Inclusion of the generalized Breit interaction in determining relativistic cross sections for excitation of highly charged ions by electron impact

The inclusion of the Breit interaction as a correction to the Coulomb interaction has been employed in various atomic physics calculations for more than 60 years. The focus of this thesis is the inclusion of the Breit interaction in the scattering matrix elements for calculating electron impact excitation cross sections or collision strengths. It is also intended to determine the range of conditions for which the Breit interaction has a significant effect on these results. The process of excitation has, so far, avoided such a thorough analysis.;A review of the theory of relativistic electron impact excitation is provided. The method of calculation is a fully relativistic distorted-wave approach which is equivalent to first-order time-dependent perturbation theory. In this work, the perturbation is taken to be the sum of the Coulomb and Breit interactions between the free and bound electrons. The required bound state wavefunctions and energies are calculated with a relativistic Hartree-Fock-Slater or Dirac-Fock-Slater method. The approximations involved in these two methods require the atomic number of the target ion to be at least twice its number of bound electrons if accurate results are to be obtained.
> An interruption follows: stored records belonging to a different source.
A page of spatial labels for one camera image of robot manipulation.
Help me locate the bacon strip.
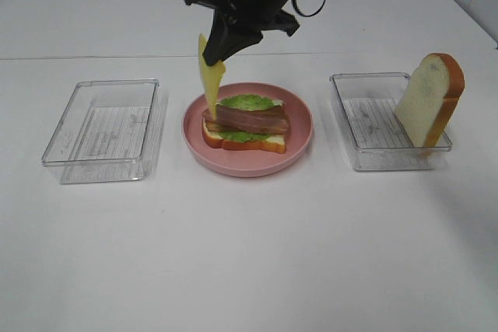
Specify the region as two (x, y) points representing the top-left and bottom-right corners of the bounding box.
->
(213, 105), (290, 135)
(203, 119), (240, 132)

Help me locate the right clear plastic tray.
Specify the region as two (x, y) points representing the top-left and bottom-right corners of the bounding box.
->
(330, 72), (452, 172)

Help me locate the yellow cheese slice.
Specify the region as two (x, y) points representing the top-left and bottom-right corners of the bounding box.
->
(198, 33), (226, 120)

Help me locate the bread slice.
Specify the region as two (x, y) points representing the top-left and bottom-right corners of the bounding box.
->
(202, 110), (290, 153)
(395, 53), (465, 148)

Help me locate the left clear plastic tray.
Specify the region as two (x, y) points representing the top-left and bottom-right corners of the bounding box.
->
(41, 79), (167, 184)

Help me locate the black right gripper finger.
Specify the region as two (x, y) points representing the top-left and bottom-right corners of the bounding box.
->
(223, 30), (263, 61)
(203, 12), (237, 66)

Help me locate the green lettuce leaf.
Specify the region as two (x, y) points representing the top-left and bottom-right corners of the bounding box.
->
(216, 94), (283, 142)

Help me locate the pink round plate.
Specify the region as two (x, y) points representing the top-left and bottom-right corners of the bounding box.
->
(182, 82), (314, 177)

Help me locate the clear plastic tray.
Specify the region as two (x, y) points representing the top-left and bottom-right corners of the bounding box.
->
(330, 72), (452, 172)
(41, 79), (167, 184)

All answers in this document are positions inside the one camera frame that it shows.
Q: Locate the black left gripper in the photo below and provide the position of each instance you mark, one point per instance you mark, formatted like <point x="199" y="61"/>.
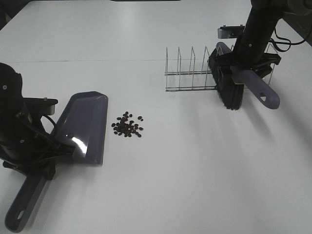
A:
<point x="37" y="149"/>

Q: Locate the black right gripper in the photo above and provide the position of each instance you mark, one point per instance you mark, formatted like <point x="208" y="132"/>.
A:
<point x="245" y="57"/>

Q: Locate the purple hand brush black bristles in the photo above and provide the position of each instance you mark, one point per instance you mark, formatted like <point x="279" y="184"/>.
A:
<point x="231" y="79"/>

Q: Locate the purple plastic dustpan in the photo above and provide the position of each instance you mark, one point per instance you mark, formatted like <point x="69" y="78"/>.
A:
<point x="82" y="124"/>

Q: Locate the pile of coffee beans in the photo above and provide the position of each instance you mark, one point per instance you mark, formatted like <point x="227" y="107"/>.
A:
<point x="127" y="125"/>

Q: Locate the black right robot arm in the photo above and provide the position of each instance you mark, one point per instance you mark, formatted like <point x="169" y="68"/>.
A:
<point x="253" y="37"/>

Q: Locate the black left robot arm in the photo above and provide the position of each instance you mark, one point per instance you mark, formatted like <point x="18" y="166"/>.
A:
<point x="14" y="115"/>

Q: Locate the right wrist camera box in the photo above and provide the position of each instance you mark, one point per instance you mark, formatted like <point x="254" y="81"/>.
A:
<point x="230" y="32"/>

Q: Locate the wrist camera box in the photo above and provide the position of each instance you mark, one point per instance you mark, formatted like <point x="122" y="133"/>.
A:
<point x="230" y="32"/>
<point x="40" y="106"/>

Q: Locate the chrome wire dish rack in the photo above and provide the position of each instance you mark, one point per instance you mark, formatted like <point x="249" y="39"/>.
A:
<point x="189" y="74"/>

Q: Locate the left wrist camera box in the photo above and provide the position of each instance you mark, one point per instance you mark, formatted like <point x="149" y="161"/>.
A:
<point x="40" y="106"/>

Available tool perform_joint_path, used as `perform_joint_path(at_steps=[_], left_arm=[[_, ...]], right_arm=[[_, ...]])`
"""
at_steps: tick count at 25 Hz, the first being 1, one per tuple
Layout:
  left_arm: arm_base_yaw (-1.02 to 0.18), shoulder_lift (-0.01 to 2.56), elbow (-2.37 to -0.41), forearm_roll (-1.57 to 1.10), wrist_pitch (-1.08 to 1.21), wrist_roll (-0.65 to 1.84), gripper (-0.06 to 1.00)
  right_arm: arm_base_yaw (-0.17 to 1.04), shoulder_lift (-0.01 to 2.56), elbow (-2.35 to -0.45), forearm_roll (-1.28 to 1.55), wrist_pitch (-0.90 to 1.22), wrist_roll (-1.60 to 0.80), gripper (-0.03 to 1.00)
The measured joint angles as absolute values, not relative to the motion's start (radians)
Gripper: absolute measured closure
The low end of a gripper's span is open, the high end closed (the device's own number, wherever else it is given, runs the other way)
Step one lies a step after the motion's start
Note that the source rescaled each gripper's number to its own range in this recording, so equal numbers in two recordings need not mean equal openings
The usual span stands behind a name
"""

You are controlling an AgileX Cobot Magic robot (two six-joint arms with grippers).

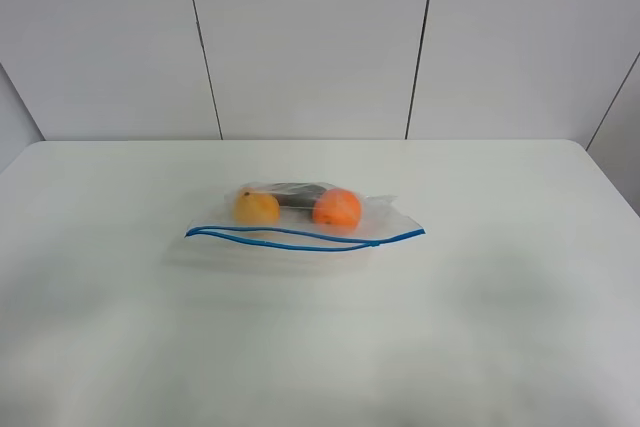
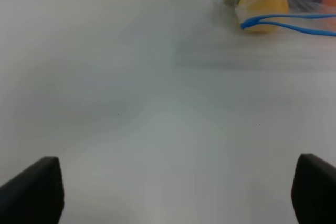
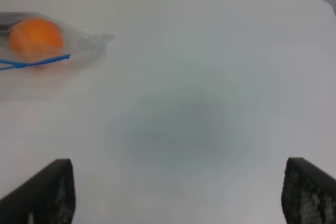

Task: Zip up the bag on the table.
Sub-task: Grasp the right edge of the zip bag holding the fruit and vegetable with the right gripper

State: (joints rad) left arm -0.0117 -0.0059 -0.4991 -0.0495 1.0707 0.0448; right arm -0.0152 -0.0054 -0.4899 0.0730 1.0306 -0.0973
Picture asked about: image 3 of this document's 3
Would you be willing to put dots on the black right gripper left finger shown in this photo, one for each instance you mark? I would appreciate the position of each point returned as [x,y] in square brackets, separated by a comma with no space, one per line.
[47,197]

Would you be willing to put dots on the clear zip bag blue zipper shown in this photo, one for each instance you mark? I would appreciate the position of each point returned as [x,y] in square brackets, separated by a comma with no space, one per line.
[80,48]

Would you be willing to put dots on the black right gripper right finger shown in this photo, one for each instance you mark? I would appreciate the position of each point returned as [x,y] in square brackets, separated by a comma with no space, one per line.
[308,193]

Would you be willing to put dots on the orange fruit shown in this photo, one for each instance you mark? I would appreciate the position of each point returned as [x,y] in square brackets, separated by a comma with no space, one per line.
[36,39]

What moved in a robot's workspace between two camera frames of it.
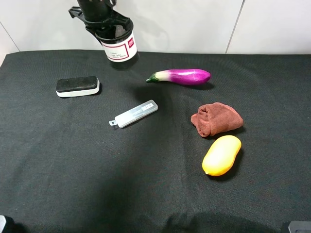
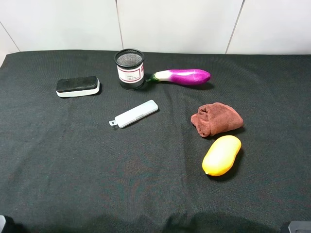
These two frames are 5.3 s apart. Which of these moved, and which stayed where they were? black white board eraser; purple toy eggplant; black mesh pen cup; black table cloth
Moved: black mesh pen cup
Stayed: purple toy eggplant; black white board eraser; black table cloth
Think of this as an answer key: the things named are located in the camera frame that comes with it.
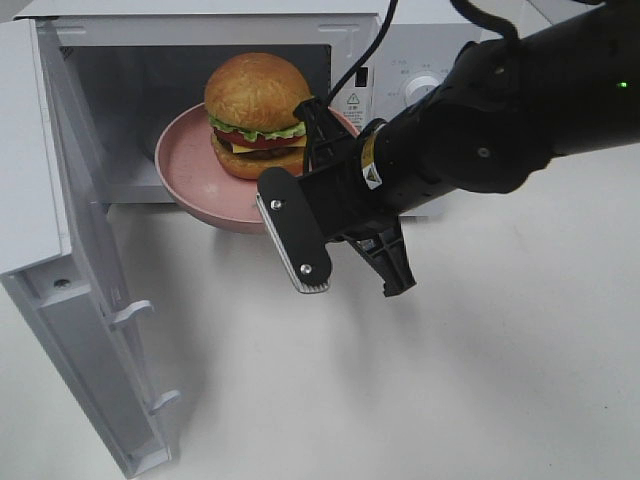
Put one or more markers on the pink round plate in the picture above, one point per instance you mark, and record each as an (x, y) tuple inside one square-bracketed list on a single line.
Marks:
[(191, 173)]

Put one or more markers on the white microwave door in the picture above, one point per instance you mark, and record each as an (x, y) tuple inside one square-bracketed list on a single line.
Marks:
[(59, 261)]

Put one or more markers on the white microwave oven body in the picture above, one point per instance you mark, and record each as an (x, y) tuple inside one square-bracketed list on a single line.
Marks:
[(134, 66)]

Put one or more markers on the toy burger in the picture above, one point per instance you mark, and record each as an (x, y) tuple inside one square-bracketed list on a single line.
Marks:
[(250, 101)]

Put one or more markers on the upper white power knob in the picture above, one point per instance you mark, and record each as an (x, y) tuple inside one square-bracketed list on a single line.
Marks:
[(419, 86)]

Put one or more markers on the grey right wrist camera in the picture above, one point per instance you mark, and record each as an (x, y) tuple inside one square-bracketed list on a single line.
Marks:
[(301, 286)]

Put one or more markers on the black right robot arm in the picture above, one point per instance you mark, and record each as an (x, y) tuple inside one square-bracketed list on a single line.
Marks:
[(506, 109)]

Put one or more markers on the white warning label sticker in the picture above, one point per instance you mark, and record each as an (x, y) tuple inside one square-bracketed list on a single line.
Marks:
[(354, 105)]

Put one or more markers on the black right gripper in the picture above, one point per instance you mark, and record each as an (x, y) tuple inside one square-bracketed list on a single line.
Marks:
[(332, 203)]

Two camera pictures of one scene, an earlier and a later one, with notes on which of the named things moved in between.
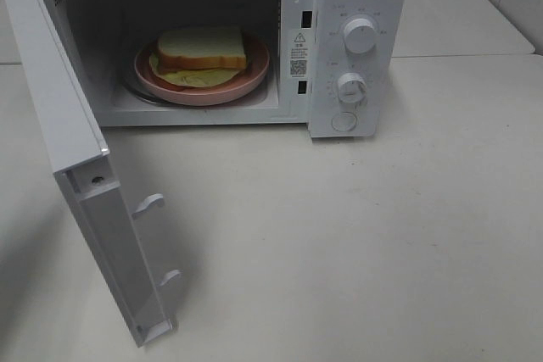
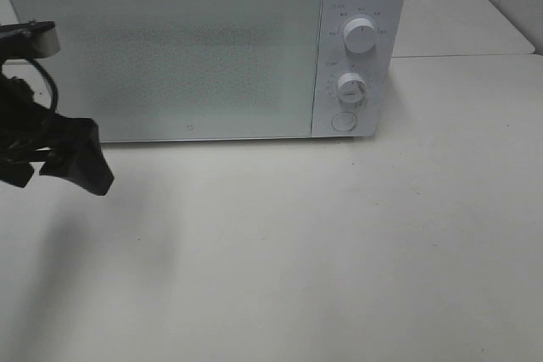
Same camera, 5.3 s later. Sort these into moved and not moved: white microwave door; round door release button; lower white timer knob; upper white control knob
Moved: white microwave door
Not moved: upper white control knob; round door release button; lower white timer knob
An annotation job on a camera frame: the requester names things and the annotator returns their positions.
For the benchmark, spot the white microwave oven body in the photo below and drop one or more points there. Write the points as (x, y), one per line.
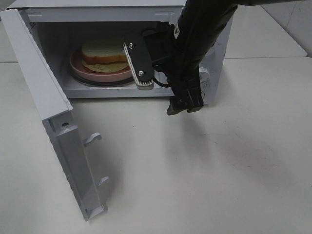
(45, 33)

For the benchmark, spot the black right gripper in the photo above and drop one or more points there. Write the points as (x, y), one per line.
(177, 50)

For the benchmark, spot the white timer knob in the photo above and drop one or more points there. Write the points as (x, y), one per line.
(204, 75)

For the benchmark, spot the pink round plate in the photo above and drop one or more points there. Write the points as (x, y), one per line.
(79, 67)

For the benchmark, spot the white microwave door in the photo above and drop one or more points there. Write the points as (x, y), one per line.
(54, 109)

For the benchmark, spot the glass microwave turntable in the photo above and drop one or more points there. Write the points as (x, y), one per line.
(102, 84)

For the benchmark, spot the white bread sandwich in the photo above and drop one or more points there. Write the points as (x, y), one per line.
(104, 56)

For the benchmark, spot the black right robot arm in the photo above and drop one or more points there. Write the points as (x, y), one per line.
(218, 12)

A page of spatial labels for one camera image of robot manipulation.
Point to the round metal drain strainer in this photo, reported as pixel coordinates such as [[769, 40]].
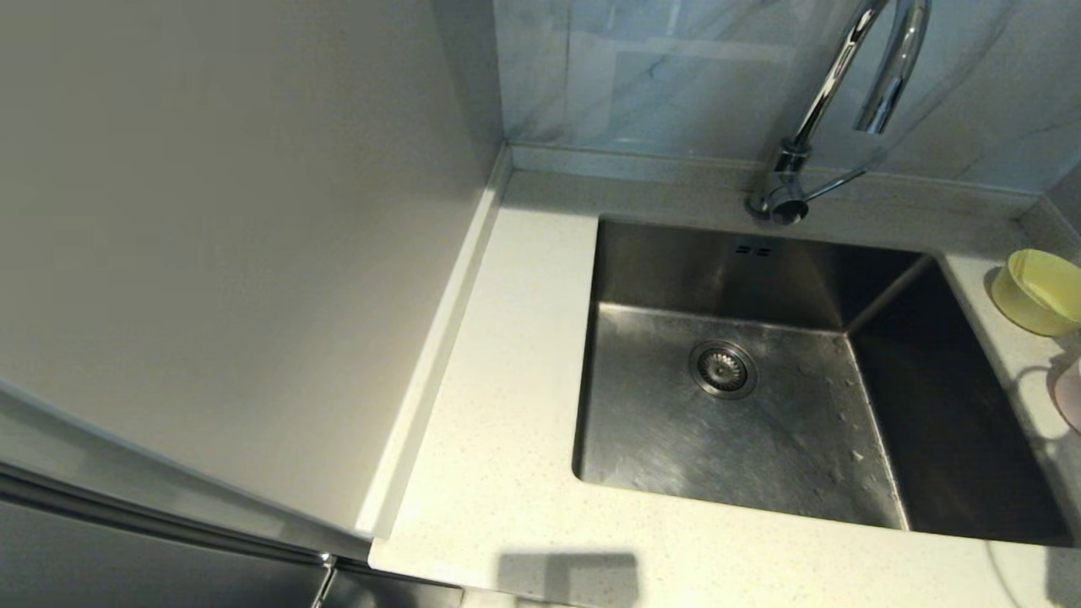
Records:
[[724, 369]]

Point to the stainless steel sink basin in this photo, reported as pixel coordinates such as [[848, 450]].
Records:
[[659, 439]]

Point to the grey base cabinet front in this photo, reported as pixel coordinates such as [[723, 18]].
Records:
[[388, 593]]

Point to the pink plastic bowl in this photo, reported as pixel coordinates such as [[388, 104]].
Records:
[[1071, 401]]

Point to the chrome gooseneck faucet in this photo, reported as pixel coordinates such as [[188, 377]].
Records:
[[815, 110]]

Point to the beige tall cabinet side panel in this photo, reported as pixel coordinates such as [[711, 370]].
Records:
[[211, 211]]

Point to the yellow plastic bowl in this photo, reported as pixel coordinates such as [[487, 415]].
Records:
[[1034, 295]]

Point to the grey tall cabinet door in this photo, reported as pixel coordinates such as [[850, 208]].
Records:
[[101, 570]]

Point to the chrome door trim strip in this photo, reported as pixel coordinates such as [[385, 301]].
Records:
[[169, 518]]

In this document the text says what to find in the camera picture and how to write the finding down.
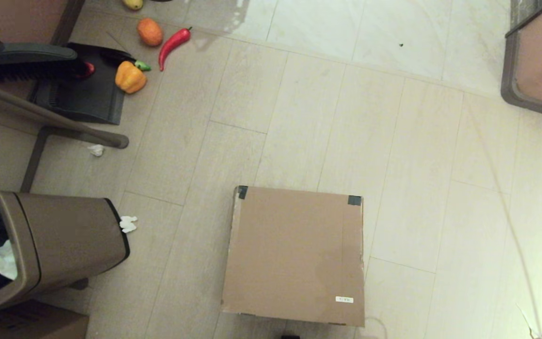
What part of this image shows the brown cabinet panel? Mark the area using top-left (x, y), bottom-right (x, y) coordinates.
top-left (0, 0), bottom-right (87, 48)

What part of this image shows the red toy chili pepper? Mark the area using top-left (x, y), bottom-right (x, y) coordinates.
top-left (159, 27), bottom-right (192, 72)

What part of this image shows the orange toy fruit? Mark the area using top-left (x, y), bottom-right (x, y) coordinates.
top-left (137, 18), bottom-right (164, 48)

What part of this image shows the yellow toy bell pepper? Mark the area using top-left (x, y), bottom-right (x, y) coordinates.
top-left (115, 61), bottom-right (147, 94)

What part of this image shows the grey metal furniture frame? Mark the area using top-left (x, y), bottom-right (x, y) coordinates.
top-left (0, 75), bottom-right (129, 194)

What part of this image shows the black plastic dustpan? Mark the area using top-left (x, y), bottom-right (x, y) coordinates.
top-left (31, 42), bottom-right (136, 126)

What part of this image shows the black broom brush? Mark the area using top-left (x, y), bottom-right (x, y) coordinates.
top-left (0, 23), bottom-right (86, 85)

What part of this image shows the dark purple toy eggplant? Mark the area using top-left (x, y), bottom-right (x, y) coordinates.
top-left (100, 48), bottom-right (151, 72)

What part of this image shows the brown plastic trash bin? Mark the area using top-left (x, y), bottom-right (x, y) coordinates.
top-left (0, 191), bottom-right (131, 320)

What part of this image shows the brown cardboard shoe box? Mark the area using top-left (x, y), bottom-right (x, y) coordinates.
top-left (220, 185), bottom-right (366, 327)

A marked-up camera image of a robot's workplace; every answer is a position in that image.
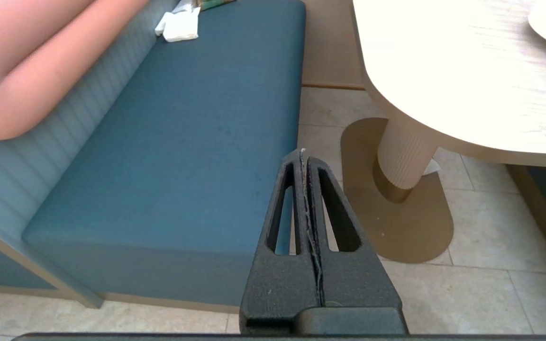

Thus, only highly ionized ions are considered in this work.;Collision strengths are presented for H-like, He-like and Li-like ions with atomic numbers Z = 26, 54 and 92. Several kinds of transitions and impact electron energies are also considered. These data indicate that all three forms of the Breit interaction considered in this research can have significant effects on the excitation collision strengths. Effects range from as much as nearly 30% for Z = 54 up to nearly 70% for Z = 92 in transitions involving the tightest bound ;It is expected that the present data will be useful to those researchers specializing in high temperature plasma modeling or plasma diagnostics. This data may also be used to compare with and interpret future results of electron beam ion trap experiments.